*Task item*
Pick each line containing the word "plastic" out of the data below.

*Recorded information*

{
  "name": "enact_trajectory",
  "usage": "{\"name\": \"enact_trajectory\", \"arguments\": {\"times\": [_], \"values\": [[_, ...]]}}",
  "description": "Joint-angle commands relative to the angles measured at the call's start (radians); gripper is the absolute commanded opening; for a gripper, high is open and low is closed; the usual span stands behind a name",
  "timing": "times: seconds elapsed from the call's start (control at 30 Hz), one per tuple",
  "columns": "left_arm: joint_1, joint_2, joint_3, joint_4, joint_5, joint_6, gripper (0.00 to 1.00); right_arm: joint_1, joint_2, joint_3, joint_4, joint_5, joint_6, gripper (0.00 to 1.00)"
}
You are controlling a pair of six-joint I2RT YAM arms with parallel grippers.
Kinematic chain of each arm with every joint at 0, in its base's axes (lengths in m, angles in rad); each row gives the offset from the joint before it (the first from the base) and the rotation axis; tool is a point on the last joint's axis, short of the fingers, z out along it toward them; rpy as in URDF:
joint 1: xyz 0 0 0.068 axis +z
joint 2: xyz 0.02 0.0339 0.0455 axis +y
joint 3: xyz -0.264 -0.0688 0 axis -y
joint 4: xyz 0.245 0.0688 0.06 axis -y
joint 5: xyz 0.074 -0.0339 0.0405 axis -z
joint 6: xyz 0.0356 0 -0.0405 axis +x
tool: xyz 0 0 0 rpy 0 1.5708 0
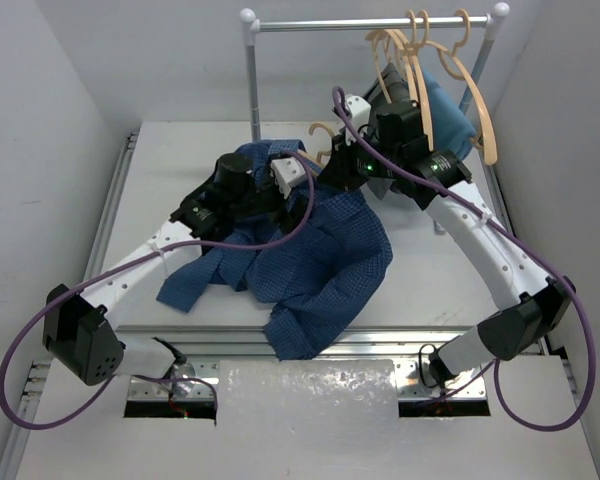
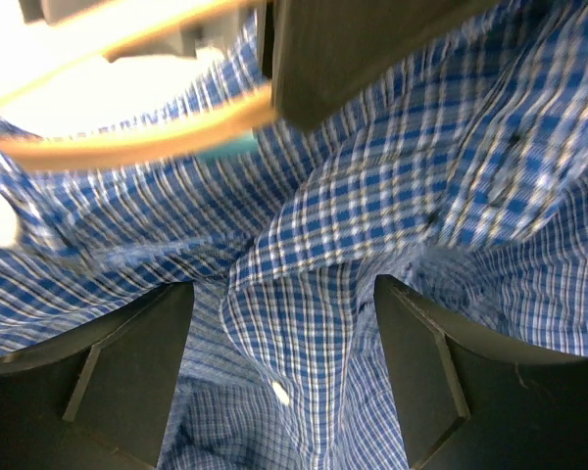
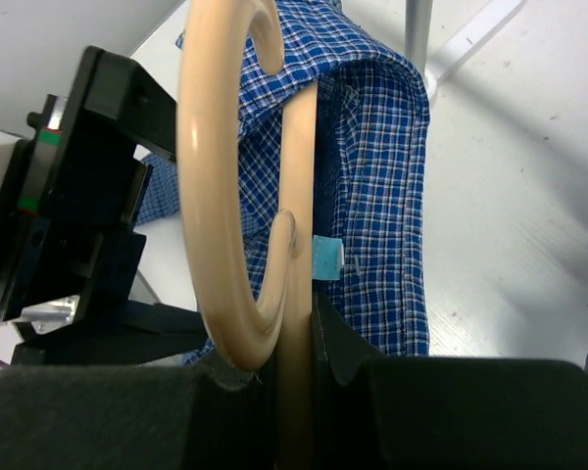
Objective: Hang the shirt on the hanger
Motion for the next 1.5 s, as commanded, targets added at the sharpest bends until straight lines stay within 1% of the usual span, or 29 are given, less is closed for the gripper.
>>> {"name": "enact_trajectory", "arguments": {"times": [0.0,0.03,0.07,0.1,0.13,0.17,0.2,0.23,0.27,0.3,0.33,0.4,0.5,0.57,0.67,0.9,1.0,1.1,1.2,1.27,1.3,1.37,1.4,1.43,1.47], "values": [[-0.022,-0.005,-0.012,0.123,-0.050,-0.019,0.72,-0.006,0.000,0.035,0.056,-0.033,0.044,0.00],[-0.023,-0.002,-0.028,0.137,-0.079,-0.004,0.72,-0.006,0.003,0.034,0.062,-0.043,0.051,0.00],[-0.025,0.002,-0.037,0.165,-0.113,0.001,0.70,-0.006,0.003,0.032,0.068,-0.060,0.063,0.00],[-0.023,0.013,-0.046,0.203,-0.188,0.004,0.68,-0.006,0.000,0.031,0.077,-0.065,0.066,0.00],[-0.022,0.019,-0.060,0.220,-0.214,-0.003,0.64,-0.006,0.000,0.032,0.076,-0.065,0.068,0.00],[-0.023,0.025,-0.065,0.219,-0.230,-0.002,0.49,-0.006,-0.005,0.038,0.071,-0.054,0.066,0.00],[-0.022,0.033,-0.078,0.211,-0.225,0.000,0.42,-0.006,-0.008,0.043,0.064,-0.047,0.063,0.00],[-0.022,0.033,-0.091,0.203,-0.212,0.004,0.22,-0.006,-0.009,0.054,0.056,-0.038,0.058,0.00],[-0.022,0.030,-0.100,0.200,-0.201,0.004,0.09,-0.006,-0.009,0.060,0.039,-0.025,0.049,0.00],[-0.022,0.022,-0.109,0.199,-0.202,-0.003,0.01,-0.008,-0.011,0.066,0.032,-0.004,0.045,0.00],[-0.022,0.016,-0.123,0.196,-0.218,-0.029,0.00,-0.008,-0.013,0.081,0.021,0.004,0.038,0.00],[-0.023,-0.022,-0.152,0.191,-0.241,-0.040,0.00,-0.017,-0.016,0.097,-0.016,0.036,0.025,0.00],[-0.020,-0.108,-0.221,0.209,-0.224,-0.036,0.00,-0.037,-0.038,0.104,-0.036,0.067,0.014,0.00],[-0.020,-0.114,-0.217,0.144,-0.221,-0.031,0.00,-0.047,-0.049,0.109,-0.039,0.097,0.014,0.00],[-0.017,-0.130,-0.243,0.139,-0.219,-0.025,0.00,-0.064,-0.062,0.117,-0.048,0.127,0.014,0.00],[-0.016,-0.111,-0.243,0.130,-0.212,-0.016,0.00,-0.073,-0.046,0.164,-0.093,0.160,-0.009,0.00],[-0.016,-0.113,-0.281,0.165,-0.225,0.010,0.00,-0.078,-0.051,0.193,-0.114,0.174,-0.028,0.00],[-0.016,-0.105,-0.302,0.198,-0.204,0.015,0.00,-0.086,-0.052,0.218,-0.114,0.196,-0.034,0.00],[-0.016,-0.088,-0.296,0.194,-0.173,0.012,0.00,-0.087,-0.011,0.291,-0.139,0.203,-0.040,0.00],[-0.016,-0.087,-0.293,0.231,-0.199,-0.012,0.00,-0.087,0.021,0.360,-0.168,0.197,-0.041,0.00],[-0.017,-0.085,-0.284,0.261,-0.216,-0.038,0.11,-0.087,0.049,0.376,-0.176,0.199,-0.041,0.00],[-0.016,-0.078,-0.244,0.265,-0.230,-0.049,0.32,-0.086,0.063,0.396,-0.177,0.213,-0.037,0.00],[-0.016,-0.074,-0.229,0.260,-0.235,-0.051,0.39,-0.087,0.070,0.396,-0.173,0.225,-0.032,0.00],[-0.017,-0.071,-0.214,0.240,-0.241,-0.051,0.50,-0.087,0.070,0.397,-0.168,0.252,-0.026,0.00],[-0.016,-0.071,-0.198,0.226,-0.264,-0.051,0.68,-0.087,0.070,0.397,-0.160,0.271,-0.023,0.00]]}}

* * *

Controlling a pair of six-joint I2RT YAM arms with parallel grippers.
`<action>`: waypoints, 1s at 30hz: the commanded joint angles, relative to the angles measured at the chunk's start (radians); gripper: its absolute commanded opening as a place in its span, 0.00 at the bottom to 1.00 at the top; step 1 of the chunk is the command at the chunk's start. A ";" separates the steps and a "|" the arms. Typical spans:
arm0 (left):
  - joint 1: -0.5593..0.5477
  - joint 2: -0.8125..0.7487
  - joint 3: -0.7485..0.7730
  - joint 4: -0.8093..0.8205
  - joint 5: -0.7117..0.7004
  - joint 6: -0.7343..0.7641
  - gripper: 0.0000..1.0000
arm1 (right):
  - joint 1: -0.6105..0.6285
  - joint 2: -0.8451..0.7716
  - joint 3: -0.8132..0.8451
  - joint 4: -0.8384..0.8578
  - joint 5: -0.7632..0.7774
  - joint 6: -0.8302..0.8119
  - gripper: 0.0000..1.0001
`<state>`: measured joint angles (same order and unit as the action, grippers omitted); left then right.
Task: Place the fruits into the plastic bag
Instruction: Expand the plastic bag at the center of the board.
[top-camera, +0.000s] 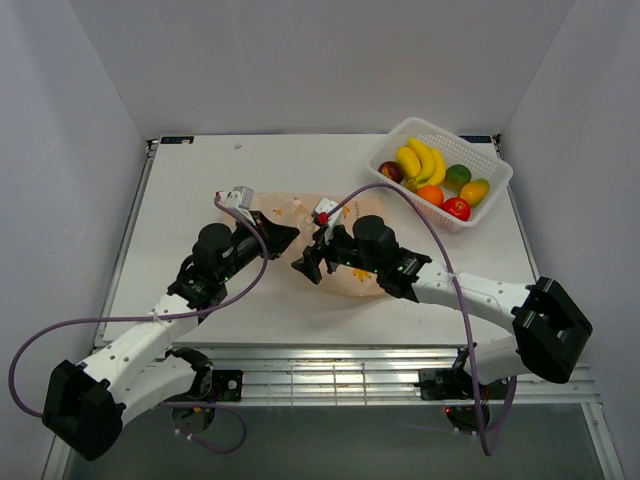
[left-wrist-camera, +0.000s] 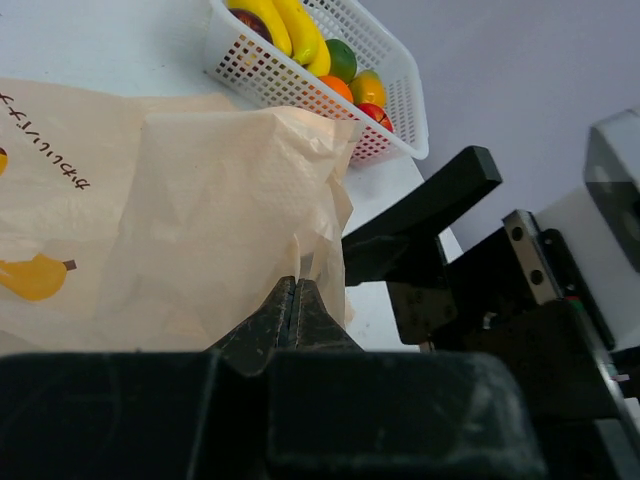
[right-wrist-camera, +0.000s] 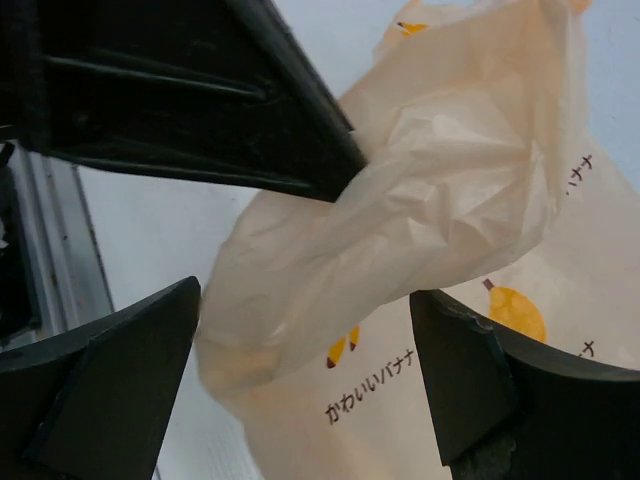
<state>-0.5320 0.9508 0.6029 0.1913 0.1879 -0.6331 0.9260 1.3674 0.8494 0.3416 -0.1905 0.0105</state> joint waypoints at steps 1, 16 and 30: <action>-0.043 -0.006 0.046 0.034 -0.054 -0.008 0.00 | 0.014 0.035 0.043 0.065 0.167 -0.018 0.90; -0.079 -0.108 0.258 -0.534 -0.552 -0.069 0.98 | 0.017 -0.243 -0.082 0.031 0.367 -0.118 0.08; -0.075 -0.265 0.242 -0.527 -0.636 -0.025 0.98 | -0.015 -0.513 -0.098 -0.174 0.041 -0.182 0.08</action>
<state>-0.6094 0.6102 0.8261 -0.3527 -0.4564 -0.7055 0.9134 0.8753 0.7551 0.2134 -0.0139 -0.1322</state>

*Answer to this exercise*
Task: Place the fruits into the plastic bag
Instruction: Expand the plastic bag at the center of the board.

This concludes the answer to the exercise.